After poor showing in election's first round, Poland's president promises reform

Polish President Bronislaw Komorowski says that he seeks to draw a lesson from Sunday's vote, which is seen as a defeat for his party.

Slawomir Kaminski/Agencja Gazeta/Reuters
Poland's President Bronislaw Komorowski speaks a day after the first round of the Polish presidential elections at the Belvedere Palace in Warsaw, Poland May 11, 2015. Komorowski was surprisingly pushed into second place by conservative challenger Andrzej Duda in Sunday's presidential election, although the latest exit poll results show the gap narrowing ahead of official results expected later on Monday, pollster Ipsos said.

Polish President Bronislaw Komorowski on Monday vowed to urgently seek a referendum on voting and tax rules if he is re-elected, saying that he was drawing a lesson from his poor electoral showing that saw him forced into a runoff.

The candidate of the conservative nationalist Law and Justice party, Andrzej Duda, is expected to receive 34.5 percent of the first-round vote, to Komorowski's 33.1 percent, according to the IPSOS exit poll released after Sunday's vote. Official results could be announced late Monday, according to state electoral authorities.

The vote seemed to spell trouble for Poland's center-right establishment, in power since 2007, ahead of the fall general election.

Komorowski's result is seen as a defeat for him and the ruling team, all the more so because another anti-establishment candidate, punk rock star Pawel Kukiz, is expected to receive some 20.5 percent of the vote, giving a total of 55 percent of the ballots against the incumbent. Tradition-minded and dignified, Komorowski needs to mobilize all resources if he wants to win the May 24 runoff.

On Monday he said the ruling team "must look reality in the eyes and draw a lesson from the result of yesterday's vote."

"It is an important sign that a large part of public opinion wants change in relations between the people and the state that would give them direct influence on the course of events in Poland," he said.

Komorowski said he would call a referendum on long-debated changes to voting and to tax regulations, but gave no date for it. The referendum would ask Poles whether they want the introduction of single-mandate constituencies in general elections, an end to the funding of political parties from tax money and protection of taxpayers in disputes with state financial authorities.

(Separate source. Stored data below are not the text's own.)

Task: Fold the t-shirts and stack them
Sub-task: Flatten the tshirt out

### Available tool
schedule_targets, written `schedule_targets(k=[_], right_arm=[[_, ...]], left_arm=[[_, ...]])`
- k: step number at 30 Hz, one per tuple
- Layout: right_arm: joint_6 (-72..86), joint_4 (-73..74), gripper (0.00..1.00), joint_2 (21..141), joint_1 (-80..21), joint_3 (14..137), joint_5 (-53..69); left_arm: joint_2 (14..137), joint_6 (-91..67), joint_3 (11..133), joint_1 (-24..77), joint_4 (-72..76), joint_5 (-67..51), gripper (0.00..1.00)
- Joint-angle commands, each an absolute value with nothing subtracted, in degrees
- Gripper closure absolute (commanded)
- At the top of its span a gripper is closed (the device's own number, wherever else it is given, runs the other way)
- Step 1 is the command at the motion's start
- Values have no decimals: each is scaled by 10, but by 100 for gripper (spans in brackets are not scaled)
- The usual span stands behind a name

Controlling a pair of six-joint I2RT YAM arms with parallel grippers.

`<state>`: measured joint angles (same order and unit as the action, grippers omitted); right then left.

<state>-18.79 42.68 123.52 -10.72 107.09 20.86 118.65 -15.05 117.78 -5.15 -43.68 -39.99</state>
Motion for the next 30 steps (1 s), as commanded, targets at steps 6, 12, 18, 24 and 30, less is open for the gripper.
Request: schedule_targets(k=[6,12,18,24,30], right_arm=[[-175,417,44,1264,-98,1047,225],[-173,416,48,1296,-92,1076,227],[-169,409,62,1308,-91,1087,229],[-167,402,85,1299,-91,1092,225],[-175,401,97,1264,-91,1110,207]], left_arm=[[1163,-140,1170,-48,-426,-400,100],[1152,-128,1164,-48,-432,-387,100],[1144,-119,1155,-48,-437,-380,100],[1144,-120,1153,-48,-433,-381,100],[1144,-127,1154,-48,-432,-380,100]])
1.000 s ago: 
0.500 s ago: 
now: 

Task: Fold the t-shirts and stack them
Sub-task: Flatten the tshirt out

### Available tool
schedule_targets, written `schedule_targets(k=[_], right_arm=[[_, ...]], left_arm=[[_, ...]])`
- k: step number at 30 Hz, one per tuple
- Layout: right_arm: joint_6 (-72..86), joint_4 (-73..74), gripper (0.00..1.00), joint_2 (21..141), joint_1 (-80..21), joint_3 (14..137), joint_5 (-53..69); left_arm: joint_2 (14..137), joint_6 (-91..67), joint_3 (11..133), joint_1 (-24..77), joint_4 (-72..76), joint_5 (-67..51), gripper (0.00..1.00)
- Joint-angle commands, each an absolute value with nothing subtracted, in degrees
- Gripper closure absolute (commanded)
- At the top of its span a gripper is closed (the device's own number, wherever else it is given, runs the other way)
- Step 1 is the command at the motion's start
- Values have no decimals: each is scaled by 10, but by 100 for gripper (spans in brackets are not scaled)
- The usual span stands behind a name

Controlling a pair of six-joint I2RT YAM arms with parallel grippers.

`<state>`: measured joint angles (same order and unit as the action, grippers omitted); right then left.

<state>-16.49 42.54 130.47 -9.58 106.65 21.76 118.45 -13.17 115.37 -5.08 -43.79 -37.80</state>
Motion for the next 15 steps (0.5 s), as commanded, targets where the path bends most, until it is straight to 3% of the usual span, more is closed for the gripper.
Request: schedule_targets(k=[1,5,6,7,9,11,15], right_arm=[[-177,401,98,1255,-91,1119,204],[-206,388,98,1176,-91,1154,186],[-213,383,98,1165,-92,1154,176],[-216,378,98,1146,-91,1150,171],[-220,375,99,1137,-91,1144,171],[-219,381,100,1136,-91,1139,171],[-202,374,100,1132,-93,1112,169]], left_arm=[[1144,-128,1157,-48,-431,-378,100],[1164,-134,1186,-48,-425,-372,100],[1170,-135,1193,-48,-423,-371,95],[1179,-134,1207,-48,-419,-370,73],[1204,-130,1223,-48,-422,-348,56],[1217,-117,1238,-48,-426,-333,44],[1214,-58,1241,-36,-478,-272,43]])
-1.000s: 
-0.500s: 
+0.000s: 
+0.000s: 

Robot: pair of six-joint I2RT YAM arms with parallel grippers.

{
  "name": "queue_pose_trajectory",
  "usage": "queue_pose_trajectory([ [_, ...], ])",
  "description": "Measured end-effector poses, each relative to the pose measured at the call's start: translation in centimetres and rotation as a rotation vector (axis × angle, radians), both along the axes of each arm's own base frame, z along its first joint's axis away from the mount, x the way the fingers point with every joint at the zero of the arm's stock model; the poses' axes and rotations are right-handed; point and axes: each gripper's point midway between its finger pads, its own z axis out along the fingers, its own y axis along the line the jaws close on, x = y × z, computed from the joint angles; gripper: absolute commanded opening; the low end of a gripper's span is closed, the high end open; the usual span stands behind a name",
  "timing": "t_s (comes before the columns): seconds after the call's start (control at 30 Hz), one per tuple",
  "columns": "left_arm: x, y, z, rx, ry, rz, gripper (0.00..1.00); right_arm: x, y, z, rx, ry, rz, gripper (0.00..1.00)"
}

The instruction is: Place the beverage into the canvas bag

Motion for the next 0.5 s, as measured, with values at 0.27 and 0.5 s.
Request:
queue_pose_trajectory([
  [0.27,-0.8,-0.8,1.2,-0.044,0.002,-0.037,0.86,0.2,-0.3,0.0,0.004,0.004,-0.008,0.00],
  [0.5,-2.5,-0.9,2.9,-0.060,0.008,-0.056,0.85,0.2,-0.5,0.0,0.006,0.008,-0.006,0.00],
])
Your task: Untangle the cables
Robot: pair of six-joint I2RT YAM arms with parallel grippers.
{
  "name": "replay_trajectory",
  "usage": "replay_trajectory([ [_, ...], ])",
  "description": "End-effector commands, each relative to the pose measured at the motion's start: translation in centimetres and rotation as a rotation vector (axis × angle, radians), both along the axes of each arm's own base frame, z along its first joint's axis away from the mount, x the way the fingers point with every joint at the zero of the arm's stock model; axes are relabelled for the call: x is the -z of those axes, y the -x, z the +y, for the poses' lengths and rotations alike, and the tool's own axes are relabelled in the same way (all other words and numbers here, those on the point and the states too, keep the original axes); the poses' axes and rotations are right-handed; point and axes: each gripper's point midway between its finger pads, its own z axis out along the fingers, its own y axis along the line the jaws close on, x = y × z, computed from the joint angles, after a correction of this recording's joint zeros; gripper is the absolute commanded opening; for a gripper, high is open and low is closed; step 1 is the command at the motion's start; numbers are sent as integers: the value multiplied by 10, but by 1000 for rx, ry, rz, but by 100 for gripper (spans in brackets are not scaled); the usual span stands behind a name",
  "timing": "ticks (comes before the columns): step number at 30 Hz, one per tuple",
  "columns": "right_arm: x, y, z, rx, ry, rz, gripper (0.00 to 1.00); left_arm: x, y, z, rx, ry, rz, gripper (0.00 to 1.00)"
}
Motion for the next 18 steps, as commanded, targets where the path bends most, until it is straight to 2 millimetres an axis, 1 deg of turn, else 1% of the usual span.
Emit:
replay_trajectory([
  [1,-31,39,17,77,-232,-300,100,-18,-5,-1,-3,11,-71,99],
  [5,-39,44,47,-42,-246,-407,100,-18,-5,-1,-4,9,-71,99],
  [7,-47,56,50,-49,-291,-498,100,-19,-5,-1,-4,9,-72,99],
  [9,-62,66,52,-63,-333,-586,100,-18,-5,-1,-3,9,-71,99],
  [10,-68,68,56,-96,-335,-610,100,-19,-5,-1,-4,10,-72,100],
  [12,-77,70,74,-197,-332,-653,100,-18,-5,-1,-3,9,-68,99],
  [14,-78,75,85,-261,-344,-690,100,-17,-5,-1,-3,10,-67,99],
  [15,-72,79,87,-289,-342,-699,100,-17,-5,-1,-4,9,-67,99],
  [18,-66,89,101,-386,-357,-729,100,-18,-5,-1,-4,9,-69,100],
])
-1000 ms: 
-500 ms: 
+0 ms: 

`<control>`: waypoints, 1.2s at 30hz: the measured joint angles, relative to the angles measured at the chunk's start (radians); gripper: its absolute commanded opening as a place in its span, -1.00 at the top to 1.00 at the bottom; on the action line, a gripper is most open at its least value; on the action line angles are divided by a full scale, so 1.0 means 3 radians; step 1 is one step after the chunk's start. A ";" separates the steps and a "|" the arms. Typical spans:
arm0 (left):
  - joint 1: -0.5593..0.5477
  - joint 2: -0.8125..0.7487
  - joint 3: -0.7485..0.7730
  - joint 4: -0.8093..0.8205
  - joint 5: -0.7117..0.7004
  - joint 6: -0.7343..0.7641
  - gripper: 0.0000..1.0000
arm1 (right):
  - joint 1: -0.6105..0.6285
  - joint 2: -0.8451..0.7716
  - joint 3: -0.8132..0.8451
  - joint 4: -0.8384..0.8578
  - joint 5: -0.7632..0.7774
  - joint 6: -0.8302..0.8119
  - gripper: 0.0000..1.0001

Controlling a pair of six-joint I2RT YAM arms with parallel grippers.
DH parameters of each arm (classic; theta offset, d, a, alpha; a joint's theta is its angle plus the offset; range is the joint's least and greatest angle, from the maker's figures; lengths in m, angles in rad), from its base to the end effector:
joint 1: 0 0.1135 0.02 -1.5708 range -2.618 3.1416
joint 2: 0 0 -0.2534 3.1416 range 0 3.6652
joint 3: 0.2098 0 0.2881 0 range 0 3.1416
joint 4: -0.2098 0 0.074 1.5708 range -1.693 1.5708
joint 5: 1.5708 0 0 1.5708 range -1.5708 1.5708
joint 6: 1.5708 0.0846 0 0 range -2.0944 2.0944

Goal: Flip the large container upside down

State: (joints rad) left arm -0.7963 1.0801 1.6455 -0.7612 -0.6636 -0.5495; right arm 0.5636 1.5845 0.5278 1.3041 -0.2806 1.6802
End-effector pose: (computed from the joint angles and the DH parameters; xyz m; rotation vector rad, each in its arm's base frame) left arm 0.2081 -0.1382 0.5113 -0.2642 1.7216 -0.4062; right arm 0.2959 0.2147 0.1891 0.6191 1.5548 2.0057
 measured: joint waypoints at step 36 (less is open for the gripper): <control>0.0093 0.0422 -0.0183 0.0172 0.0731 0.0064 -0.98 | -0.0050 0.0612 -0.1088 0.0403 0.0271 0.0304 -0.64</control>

The good showing of the youthful Duda, who turns 43 on Saturday, and of the energetic Kukiz, pointed to the rising discontent of many Poles with the way that the pro-European Union and pro-business Civic Platform has been running the country. Komorowski was a member of that party until he left in 2010 to be a nonaligned president.

Duda, whose program mixes national pride, Catholic values and social welfare, has called for a wide reform of Poland, especially its health care, economy and education. He is a lawyer with experience in state administration and a European Parliament member.

Komorowski's current five-year term ends in August.